Ever since Moscone’s underground exhibit spaces were built, pumps have been sending large amounts of groundwater into city sewers. This dewatering is required for Moscone and many other downtown structures “so that the buildings don’t bubble up and out of the ground,” says Charles Chaloeicheep, senior associate with MEP engineer WSP. With the expansion, a new storage and treatment system will capture and reclaim these dewatering spoils, along with rainwater and condensate, to meet all toilet flushing and irrigation demands of the project.  Water will also be used to irrigate the neighboring Yerba Buena Gardens.

Since the reclaimed water source is more than enough to meet these localized demands, Chaloeicheep says collaboration between multiple city departments hatched a plan to build a water-filling station at Moscone that will top off the city’s street-sweeping trucks. “It is estimated that the system will save over 5 million gallons of water and enable the project to achieve net positive water. It’s an amazing feat for any sized building, and it isn’t enabled by technology, but by partnerships within the local community,” he adds.

Coupled with other sustainable strategies, including  an expanded solar array that will supply up to 20% of the building’s energy demand, the project team is targeting LEED platinum and net-zero carbon. Smart meters will also allow Moscone to generate detailed reports for conference organizers to track exactly how much energy, waste or water their event consumes.

Colaborative Safety

A new Webcor safety initiative makes “everybody a lifeguard” on the project, says Reiner. A smartphone app enables everyone from apprentices to managers to report near misses and incidents or to provide recognition. “We want to make it a positive environment. You don’t always want to penalize for safety,” he adds.

But safety concerns extend beyond the construction employees. Since the average exhibition move-in places 1,000 tons of exhibits in just a few days, “we saw there was a real need to have the facility also embrace our safety culture,” Reiner says. A monthly executive safety committee comprised of Webcor safety staff and facility union leaders reviews and implements safety measures. “We’ve already seen change,” he says.

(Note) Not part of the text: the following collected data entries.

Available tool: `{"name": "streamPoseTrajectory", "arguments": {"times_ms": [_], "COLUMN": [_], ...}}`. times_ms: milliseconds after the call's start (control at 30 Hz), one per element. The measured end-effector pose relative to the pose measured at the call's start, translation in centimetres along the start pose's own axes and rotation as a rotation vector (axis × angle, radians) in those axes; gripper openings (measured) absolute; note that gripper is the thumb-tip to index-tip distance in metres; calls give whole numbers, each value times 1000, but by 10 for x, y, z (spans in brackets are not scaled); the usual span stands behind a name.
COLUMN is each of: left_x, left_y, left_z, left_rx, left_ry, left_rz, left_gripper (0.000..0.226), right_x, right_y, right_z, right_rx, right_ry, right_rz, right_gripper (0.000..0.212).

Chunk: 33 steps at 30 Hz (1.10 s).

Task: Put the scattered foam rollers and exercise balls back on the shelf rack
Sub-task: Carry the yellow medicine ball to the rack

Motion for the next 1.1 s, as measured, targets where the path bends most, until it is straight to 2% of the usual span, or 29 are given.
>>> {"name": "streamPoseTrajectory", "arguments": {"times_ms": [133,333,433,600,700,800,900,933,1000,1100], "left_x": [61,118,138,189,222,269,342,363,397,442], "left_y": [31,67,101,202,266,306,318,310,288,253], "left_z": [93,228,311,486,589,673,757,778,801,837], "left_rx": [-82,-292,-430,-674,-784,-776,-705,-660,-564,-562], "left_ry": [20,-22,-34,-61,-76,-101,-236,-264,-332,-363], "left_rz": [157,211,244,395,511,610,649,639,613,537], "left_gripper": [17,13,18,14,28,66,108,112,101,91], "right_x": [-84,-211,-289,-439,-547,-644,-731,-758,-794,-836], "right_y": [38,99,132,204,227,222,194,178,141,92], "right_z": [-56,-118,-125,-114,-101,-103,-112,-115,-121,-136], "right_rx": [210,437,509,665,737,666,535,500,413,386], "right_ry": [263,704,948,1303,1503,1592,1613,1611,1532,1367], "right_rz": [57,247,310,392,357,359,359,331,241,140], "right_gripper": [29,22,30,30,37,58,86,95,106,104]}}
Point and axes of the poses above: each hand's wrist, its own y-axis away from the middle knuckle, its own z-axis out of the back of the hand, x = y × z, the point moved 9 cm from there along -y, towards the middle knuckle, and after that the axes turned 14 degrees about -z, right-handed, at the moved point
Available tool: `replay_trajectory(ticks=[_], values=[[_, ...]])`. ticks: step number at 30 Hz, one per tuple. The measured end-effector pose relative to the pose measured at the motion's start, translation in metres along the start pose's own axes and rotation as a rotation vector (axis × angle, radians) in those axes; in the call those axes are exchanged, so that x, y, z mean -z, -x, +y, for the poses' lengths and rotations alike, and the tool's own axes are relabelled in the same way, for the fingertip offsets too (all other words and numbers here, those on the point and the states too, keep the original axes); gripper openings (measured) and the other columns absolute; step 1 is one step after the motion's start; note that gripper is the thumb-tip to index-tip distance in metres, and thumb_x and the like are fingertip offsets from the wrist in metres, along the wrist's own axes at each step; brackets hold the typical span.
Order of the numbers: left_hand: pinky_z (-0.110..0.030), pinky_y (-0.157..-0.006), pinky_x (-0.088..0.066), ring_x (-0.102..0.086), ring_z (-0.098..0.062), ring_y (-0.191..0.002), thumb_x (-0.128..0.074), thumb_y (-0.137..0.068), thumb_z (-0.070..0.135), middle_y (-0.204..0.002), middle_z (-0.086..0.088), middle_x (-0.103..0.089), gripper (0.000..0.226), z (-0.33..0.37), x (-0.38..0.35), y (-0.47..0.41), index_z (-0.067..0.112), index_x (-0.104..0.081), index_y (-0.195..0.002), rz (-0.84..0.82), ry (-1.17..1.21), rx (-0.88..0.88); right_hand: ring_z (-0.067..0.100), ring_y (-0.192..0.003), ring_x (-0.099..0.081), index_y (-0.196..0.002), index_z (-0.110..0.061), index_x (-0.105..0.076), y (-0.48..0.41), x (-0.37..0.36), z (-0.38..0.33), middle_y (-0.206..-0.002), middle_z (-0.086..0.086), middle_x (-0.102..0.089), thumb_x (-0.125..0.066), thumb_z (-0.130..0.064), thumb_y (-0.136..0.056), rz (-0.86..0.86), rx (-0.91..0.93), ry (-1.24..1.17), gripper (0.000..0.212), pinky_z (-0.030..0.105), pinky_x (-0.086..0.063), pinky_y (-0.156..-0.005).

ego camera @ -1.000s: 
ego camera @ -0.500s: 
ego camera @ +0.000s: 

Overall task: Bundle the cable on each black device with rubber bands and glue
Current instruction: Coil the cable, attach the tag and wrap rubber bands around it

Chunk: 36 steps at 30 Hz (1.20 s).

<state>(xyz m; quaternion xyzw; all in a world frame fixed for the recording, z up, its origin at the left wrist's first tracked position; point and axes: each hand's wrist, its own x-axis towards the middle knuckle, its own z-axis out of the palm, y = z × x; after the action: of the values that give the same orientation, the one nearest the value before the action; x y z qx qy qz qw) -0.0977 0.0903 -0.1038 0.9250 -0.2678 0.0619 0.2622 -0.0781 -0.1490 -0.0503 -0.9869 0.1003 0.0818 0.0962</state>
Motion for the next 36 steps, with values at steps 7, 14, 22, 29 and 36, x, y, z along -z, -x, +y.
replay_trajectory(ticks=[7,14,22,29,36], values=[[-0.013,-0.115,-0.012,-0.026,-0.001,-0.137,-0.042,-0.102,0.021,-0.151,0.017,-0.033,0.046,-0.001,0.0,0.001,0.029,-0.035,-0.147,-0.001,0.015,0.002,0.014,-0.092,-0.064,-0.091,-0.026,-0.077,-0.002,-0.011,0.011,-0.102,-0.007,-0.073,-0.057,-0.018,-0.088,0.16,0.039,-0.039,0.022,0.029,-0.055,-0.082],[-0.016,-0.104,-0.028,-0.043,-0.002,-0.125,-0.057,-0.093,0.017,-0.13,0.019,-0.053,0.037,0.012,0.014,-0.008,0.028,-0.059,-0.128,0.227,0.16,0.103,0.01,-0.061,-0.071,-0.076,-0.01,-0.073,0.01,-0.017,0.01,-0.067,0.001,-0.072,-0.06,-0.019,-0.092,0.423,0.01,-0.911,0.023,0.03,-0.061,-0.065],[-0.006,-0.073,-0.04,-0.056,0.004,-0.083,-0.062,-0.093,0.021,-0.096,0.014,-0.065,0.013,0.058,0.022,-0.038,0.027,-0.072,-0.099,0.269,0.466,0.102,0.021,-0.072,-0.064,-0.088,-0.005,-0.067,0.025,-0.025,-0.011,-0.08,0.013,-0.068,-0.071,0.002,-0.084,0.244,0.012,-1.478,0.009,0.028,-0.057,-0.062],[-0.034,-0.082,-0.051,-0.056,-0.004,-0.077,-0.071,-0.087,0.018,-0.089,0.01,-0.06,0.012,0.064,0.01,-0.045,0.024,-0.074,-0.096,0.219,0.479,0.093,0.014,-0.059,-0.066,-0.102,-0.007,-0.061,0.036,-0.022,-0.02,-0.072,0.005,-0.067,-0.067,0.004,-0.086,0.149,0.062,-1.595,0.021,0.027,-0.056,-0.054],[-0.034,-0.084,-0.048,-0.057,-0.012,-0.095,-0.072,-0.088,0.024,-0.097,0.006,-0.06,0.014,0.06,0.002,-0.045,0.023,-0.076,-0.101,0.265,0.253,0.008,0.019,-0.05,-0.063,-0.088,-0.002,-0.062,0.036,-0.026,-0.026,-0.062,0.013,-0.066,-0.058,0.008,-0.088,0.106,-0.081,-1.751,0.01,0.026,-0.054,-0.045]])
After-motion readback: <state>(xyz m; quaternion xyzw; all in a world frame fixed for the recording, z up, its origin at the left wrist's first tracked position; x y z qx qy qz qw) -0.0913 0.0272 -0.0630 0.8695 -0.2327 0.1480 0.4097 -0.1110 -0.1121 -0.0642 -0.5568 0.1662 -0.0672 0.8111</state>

This collaborative effort extends to construction coordination as well. Both Webcor and the building operator have dedicated individuals that serve as client liaisons. “In advance of every convention, the two of them meet with the convention clients in preparation of understanding the needs of the client and our needs as a builder and what [work] we are specifically doing,” Reiner says.

Temporary partitions with sound blankets, multiple layers of drywall and insulation mitigate most sound transmission from construction zones to operational exhibit space even when crews are working mere feet away from conference-goers and exhibitors.